In Crime and Punishment, Fyodor Dostoyevsky writes, “The darker the night, the brighter the stars; the deeper the grief, the closer is God!” Jesus Christ is the bright and beautiful star, shining in the darkness.
Consider the story of Joseph. For twenty shekels of silver, Joseph’s brothers, sick with jealousy, sold him into slavery. How much would you have to hate your brother to barter for his life, then turn your back on his contorted, anguished face, ignoring his desperate pleas as you walk away, coins weighing in your pocket?
And as a parent, how much would we grieve to find that the child we were raising to love and fear God, the same child who laughed with and chased his brothers and sisters, betrayed his own sibling?
As if this isn’t bad enough, our hearts break over the rocks of Joseph’s life once again when we enter the next chapter of his swelling tribulation. Joseph is falsely accused of attempted rape by the wife of his Egyptian master and sentenced to a life lived in the shadow, a life within the belly of a dungeon.
For the next several years, his life is devoid of sunlight; he breathes the shame and weight of this perfidy.
The course of his story, however, twists when Pharaoh is awakened by a disturbing dream and someone remembers that Joseph can interpret dreams. The pale prisoner is summoned, brought into the blinding light.
With freshly shaven skin, he, by God’s grace, explains the meaning of Pharaoh’s night terrors (warning of a time of devastating famine following a season of abundance) and is subsequently promoted to second-in-command over all the Egyptians.
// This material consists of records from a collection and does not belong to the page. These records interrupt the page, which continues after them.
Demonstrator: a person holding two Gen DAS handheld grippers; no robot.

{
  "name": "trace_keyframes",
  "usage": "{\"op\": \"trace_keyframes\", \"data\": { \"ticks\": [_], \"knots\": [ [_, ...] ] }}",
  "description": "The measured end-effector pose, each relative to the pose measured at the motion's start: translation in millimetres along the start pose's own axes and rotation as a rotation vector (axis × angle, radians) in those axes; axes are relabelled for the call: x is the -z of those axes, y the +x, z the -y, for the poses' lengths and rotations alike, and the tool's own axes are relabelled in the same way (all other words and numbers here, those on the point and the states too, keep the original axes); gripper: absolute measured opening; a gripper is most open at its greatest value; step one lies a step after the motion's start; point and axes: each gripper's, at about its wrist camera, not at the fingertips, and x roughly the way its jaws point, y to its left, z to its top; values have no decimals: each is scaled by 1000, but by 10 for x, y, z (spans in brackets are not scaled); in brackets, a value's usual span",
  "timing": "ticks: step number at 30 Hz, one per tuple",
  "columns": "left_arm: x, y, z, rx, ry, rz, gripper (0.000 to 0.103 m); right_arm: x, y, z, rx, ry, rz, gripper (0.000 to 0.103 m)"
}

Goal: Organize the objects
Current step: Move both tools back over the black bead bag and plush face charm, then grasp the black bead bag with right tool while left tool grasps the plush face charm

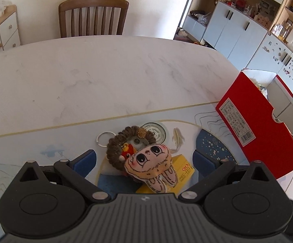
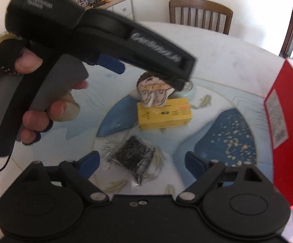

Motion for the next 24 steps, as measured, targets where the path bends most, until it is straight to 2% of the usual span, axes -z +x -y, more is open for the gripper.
{"op": "trace_keyframes", "data": {
  "ticks": [3, 7, 10, 12, 18, 24],
  "knots": [
    [16, 33, 20, -3, -2, -2, 99, 12, 83, -56, 7, -22, -21, 85],
    [43, 68, 40, -1, -7, -2, 91, 14, 141, -81, -3, -20, -27, 83],
    [53, 80, 64, -3, -10, 0, 81, 21, 182, -95, -6, -35, -30, 80],
    [61, 80, 66, -8, -14, 3, 70, 28, 195, -107, -5, -40, -31, 78],
    [57, 62, 26, -1, -38, 6, 53, 41, 213, -113, -2, -46, -37, 70],
    [60, 25, 13, -3, -35, 21, 50, 58, 194, -136, 11, -62, -35, 58]
  ]
}}
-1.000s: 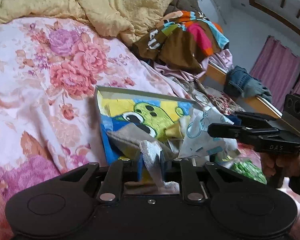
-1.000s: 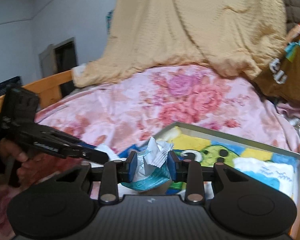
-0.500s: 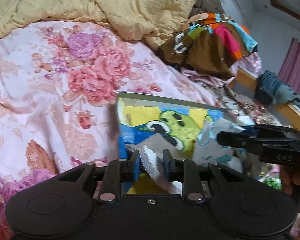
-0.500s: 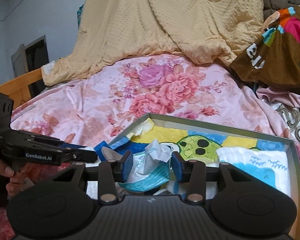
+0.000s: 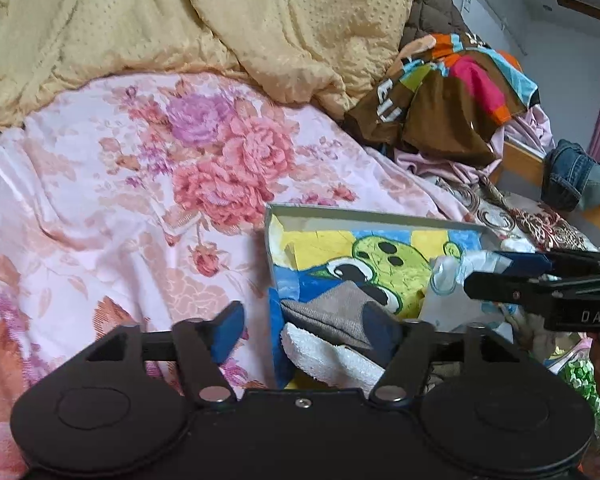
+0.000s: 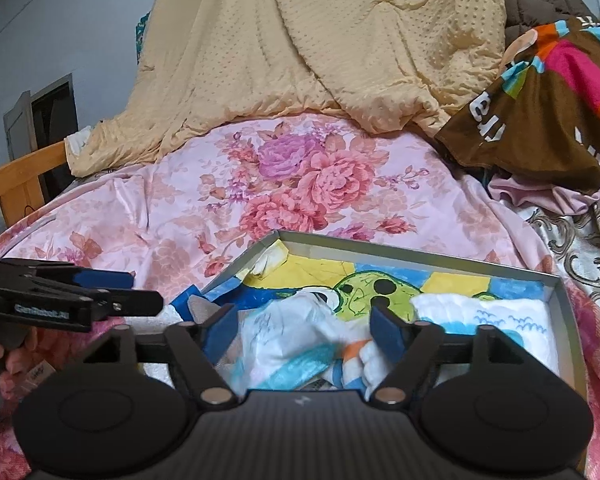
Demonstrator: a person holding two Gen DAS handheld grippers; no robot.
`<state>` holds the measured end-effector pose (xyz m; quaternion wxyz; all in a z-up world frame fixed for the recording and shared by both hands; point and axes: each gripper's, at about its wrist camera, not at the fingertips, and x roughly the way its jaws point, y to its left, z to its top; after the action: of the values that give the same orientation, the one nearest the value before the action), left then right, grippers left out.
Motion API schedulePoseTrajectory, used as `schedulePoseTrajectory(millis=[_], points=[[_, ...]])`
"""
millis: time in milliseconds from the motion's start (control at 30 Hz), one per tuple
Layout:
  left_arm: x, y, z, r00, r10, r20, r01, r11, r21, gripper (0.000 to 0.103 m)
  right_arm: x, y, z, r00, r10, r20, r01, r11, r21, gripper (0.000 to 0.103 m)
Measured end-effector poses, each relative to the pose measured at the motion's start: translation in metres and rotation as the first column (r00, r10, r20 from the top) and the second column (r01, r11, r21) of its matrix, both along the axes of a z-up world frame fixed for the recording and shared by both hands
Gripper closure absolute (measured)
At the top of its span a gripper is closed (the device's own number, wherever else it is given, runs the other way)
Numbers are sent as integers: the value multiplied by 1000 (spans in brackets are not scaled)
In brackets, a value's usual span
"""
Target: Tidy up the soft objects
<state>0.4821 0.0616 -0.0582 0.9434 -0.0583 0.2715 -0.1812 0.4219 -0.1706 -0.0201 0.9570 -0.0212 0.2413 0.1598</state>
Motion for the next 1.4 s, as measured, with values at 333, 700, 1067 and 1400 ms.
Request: schedulePoseTrajectory(millis=[333,700,1067,1400], points=[[-36,5,24,998,40,55,-39,999,-14,10,-30,-2,20,999,-28,39,28,1000,0,9],[-109,16,49,988,110,107,-105,993,-50,1,-104,-4,45,992,-84,96,83,996,13,0],[-209,20,55,973,189,129,-180,980,-83,1,-204,-4,48,978,-170,123,165,985,49,0],[-259,11,36,981,163,104,-154,984,-92,1,-261,5,37,963,-239,124,235,971,45,0]])
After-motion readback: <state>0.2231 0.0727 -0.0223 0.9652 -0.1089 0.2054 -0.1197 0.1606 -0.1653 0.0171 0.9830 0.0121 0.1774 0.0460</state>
His chief task is to put in place a system to stockpile grain in order to prevent future mass starvation.
I wonder how long it took for Joseph’s eyes to adjust to the light—the brilliance of God’s beautiful plan.
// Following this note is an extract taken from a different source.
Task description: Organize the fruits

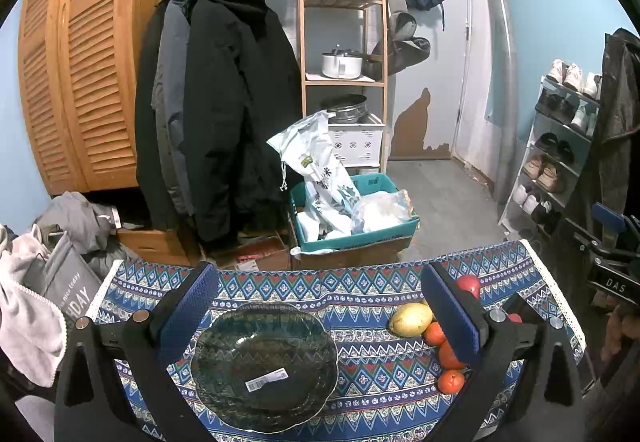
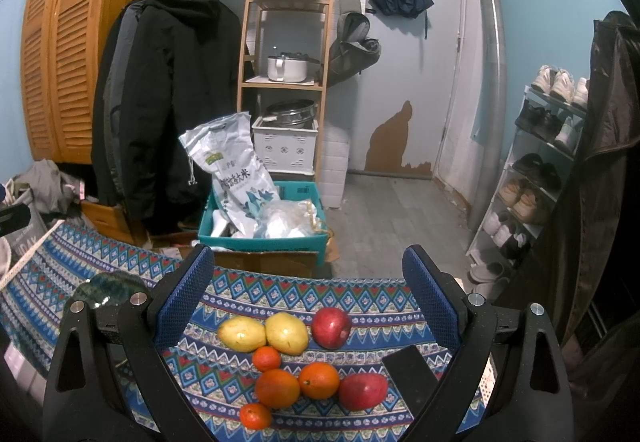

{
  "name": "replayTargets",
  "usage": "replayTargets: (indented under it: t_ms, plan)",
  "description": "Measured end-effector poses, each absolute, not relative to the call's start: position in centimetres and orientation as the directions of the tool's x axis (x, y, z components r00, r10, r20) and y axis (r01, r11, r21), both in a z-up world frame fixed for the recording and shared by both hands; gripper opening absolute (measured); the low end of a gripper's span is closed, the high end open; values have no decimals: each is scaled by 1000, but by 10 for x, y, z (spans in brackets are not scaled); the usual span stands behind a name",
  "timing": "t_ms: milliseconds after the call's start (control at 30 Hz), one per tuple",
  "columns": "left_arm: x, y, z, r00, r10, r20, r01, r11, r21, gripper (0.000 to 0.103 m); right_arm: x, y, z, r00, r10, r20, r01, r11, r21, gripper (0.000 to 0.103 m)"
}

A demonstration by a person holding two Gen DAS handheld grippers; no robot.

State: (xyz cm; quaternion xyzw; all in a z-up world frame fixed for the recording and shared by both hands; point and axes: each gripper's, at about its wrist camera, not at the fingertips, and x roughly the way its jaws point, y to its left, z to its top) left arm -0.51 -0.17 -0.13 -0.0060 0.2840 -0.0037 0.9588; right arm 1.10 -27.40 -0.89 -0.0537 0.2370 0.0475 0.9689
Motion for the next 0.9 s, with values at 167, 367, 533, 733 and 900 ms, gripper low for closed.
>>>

Years later, the famine foretold by Joseph forces his brothers to travel to Egypt in search of grain, and we see him face-to-face with his guilty, flesh-and-blood traitors (whom he immediately identifies though they fail to recognize him).
In perhaps one of the most heart-wrenching scenes in Scripture, we are invited to enter the private anguish of Joseph. The shame and loss of years set in motion by the lies and betrayal of his brothers, forgoing the power to vindicate himself, culminate in sobs as he reveals himself and rescues the brothers who tricked and tortured him.
The oft-quoted words from this story are, “As for you, you meant evil against me, but God meant it for good” (Gen. 50:20). What does he mean?
Before succumbing to cancer at the age of fifty-two, Harvard law scholar of criminal justice William J. Stuntz commented on this verse, “That doesn’t mean that slavery and unjust imprisonment are good; rather, the point is that they produced good, and the good they produced was larger than the wickedness that was visited upon Joseph.”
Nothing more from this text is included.